Prime Minister Malcolm Turnbull has defended his marriage equality credentials after a radio presenter took him to task over extreme anti-gay posters that were plastered across Australian cities this week.
In an interview with Sydney’s 2Day FM radio on Tuesday, host Em Rusciano told Mr Turnbull that the “respectful debate” that he had championed was “with all due respect … in the toilet”.
Rusciano noted the emergence of anti-gay posters bearing the message ‘Stop the Fags’ and containing widely discredited statistics about the LGBTI community.
“This plebiscite that you’re allowing has emboldened people who are anti-homosexual to come forward in the light and say some pretty awful things,” she said.
“I am a mum and if my child was homosexual and hearing this rhetoric that is now openly available because of your government … What do you say to these kids and these parents?”
Listen to the interview below
The Prime Minister said he found the posters “hurtful” but argued that it was not right to shut down the debate.
“Well, Em, we’re in a democracy, right?” he said.
“What I would say to you, Em, is if you have friends who are really distressed by this sort of language, stand up for them. Put your arms around them.”
Asked what he would say to LGBTI Australians who “are feeling ostracised”, Mr Turnbull said: “Believe in yourself, believe in yourself. Be proud, be proud of yourself.”
But Rusciano put it to the Prime Minister that equality was not up for debate.
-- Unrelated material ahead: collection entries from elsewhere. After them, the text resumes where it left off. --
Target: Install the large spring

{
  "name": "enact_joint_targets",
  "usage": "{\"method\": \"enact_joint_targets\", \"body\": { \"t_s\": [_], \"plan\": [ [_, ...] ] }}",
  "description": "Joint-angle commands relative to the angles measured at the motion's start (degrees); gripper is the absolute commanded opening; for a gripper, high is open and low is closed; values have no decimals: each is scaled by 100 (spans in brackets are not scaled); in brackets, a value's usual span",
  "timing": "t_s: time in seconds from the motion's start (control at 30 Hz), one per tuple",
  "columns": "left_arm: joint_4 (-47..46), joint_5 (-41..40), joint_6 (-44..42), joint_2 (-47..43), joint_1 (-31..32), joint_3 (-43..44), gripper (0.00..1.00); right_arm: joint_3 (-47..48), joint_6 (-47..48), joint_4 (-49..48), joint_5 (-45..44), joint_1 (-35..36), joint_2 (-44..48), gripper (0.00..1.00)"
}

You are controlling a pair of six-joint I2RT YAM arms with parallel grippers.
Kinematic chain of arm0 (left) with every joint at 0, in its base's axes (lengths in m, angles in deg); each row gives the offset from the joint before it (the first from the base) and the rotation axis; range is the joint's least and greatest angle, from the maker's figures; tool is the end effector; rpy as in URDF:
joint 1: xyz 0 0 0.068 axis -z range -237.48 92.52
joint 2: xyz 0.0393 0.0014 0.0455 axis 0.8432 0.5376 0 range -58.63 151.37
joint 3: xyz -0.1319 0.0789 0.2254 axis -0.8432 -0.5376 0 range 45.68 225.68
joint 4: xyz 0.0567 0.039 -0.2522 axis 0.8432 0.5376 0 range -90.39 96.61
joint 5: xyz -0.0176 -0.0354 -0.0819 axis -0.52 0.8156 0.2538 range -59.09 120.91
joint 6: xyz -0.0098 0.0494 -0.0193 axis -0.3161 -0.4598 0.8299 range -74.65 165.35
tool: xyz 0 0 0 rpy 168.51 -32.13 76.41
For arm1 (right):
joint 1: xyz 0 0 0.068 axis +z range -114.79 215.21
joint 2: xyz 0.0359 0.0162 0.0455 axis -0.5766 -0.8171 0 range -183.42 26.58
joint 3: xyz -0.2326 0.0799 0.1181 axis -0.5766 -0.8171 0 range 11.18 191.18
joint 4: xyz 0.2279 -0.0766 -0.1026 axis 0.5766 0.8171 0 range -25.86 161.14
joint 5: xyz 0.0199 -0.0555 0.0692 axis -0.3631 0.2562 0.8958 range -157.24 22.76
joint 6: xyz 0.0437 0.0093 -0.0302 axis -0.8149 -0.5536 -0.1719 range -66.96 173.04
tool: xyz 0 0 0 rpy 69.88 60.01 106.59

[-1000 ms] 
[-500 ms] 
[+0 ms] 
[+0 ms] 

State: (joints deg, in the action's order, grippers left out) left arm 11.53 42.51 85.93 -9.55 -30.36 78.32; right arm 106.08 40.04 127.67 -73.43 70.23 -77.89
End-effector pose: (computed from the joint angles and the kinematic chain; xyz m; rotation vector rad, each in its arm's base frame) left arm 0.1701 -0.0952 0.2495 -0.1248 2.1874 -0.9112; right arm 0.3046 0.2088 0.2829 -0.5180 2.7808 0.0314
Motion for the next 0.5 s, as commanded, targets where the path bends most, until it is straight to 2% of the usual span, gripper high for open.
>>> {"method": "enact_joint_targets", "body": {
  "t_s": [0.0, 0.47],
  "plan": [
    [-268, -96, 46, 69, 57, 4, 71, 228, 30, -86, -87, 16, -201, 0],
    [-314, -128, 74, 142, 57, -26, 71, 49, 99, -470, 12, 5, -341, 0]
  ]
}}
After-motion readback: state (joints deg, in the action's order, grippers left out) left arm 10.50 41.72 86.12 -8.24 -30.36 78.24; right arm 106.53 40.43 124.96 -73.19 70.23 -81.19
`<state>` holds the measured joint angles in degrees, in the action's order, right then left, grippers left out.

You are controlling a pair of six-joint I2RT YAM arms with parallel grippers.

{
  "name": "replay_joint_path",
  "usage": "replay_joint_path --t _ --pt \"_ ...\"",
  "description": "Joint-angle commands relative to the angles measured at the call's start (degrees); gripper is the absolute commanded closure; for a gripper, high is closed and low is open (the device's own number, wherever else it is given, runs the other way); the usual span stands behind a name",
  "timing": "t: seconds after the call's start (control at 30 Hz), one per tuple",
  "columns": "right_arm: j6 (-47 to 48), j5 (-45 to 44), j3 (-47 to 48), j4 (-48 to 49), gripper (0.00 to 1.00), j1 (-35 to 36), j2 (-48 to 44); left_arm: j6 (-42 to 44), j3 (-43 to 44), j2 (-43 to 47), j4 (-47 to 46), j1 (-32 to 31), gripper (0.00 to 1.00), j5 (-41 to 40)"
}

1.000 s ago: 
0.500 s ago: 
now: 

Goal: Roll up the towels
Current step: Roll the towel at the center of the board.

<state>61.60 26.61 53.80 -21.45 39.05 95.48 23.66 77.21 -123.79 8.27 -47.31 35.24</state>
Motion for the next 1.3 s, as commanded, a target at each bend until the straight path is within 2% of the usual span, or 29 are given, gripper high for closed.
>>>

“Is (the debate) legitimate though? Prime Minister, I don’t believe you believe it’s legitimate. I don’t believe in your heart you do,” she said.
The PM said that Rusciano was hurting the ‘Yes’ case with her comments, arguing that the vast majority of people opposed to same-sex marriage were not homophobic.
“Em, look, can I, let me give a tip. What you’re saying there is undermining the case for marriage equality,” he said.
“A key thing is, you cannot ask for respect from the ‘no’ case, from the ‘no’ case, if you’re not prepared to give respect to the ‘no’ case.”
When the PM announced the postal plebiscite last month, he confirmed he would not be actively campaigning for the ‘Yes’ case.
But on Tuesday, he argued the case forcefully, a cause he said he and his wife Lucy had long supported.
“I do not think that if a gay couple gets married, who are living together, gets married, that doesn’t threaten my marriage to Lucy, which is nearly 38 years of marriage,” he said.
“And I’ll tell you, the threats to marriage are not gay people getting married. The threats are desertion, cruelty, neglect, abandonment, indifference. Those are the threats.”
Mr Turnbull’s comments come as former prime minister Tony Abbott steps up his case against same-sex marriage.
Having argued a voting no would help stop ‘political correctness’, on Monday he told 2GB: “The best way for standing up for traditional values, (if you), don’t like the direction our country is headed in right now, is to get that ballot paper out and vote no.”
Ballots for the postal ballot will be mailed out later this month and will be due back on November 7.
The survey, conducted by the Australian Bureau of Statistics, will not be covered by the same rules that govern an election campaign.
Opposition Leader Bill Shorten has previously said he would hold the PM responsible for any hate speech that was unleashed during the campaign.